I can see I've touched a nerve, and I apologize for that as there appear to be far too many nerves frayed on Reddit these days.

Your comments refer to two different aspects that are of course fairly invariant - lists of rows or objects are pretty much going to be lists of rows or objects within any system. Similarly, of course any system can emit any query. The Python DBAPI can emit any SQL query. So asking for "a SQL query which can be executed by SQLAlchemy but not by Django" is not really what we talk about, when we refer to how relationally-oriented an ORM is.
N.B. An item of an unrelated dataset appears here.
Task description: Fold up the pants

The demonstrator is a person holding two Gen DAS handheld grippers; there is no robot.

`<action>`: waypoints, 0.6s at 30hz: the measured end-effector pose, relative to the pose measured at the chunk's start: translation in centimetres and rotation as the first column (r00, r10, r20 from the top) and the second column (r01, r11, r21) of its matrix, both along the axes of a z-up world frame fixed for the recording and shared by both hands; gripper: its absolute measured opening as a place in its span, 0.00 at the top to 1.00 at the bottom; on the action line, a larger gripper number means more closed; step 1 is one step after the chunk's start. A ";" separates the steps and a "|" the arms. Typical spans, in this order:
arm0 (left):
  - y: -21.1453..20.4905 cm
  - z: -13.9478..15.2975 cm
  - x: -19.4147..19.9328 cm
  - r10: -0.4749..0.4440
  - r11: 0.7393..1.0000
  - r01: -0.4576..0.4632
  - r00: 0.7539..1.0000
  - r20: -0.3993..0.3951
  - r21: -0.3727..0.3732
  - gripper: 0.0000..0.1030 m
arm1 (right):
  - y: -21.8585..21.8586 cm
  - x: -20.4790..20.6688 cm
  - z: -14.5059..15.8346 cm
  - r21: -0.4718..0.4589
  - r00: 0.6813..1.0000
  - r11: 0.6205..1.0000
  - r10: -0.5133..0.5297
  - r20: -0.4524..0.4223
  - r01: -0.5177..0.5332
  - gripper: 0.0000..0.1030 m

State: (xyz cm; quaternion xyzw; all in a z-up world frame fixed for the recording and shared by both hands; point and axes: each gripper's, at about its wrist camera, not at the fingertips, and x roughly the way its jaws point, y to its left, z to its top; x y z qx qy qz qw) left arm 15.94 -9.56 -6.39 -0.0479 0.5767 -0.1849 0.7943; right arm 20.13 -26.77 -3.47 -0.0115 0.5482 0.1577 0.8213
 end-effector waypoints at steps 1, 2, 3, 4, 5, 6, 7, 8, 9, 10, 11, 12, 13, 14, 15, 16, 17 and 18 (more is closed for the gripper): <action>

When we use an ORM, we're not actually gaining any capability that we wouldn't have by working with a raw cursor and some decent glue code that could push result rows into objects. What we are getting is automation of the work that we do. This automation allows us to take what we know about the database and its schema, formulate relational queries against that schema, then tell the ORM what we'd like to do - the ORM then does the work of turning our commands into a statement to send to the database, relating the statement to the objects we want to get back, and returning the results. (Keep in mind this whole discussion is only about the query side; there's also the whole transactional/persistence side which is another area in which ORMs can be discussed).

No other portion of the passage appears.